A: This is a great question. People perceive one vaccine as being “better” than another. The important thing to keep in mind is the difference between the efficiency on paper and the “real world” effect. A 50-60% effective vaccine would have been phenomenal—the best the flu vaccine does in any given year is 40-50%. I think the same logic applies.
The best vaccine is the one you can get. I feel great about all three of them, Pfizer, Moderna and Johnson and Johnson. Get shots in arms, let’s just get shots in arms.
Q: What are your thoughts on air travel for infants this summer?

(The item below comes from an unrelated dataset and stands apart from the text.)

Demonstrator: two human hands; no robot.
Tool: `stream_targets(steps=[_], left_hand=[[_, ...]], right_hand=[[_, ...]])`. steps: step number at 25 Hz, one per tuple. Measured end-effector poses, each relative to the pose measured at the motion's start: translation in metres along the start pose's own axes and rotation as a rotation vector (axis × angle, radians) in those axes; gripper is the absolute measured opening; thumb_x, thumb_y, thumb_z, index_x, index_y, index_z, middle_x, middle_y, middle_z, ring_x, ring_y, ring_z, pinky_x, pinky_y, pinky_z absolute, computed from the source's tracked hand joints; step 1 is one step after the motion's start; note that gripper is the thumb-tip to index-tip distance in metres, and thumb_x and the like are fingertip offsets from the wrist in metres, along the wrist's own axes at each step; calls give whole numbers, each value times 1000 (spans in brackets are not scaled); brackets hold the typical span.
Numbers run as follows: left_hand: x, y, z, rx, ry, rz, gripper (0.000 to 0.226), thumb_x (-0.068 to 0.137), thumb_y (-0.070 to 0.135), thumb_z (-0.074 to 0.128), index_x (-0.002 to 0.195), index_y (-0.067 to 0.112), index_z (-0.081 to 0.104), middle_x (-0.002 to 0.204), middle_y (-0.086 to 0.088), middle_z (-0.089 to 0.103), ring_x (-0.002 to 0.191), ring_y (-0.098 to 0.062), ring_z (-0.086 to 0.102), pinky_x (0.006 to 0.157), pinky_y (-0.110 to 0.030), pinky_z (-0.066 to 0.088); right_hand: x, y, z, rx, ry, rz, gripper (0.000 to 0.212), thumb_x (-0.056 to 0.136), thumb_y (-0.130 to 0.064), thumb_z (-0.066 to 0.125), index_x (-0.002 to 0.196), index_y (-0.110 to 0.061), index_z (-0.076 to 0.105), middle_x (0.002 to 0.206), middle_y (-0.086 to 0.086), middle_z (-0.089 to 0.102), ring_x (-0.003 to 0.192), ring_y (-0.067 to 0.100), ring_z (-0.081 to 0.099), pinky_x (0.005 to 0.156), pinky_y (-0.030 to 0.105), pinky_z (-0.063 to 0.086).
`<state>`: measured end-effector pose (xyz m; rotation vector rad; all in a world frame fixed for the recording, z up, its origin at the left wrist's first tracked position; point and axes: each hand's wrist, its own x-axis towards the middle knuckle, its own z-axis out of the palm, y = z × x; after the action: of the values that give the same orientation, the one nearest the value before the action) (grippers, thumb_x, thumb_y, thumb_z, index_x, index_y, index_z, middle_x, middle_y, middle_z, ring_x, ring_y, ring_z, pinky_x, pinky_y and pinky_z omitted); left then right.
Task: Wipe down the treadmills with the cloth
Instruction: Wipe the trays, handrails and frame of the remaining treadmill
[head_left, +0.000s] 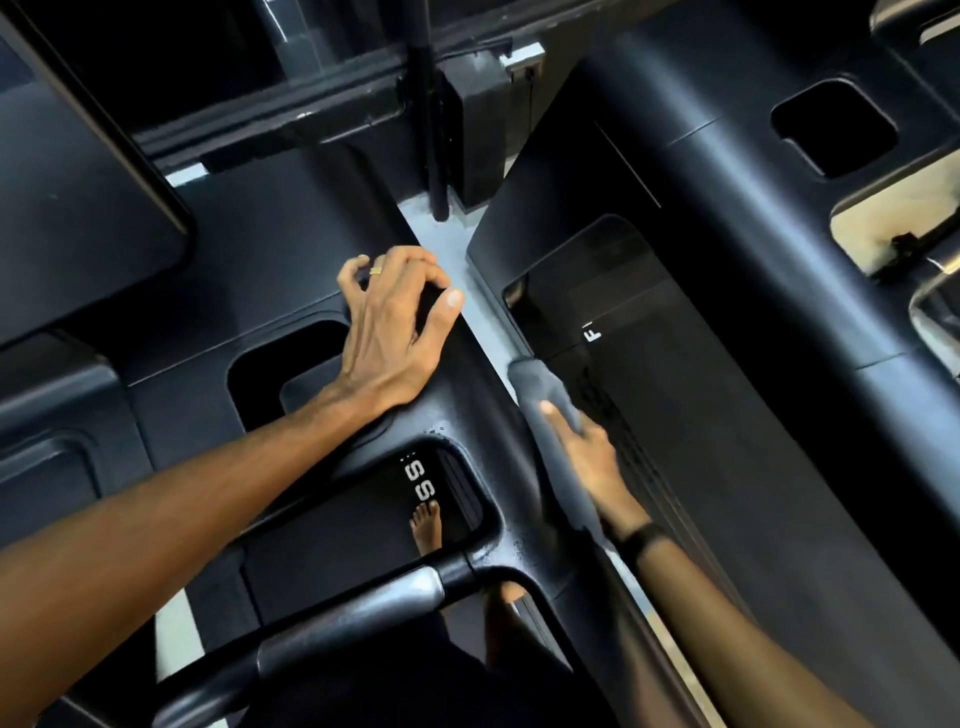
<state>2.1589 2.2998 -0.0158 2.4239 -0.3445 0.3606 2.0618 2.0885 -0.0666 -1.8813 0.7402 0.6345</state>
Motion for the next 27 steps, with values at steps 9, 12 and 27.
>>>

A: There was a study on coronavirus vaccine transmission in airplanes, and it was found that it’s reasonably safe mostly in part to the high filtration rate in airplane air. I would say there’s probably not likely to be a huge difference traveling with an infant on a plane as there would be any other time. It’s always a good idea to make sure babies have at least one round of vaccines before they travel on a plane. Also knowing that nothing is ever zero percent, it’s relatively safe to do—especially if you keep a blanket over the carrier, making folks aren’t touching the kiddo, etc.
Q: When will vaccines be available for kids?
A: It’s an ever-evolving thing. I suspect 12+ will be available sometime this Summer to Fall. Younger kids, probably not until 2022.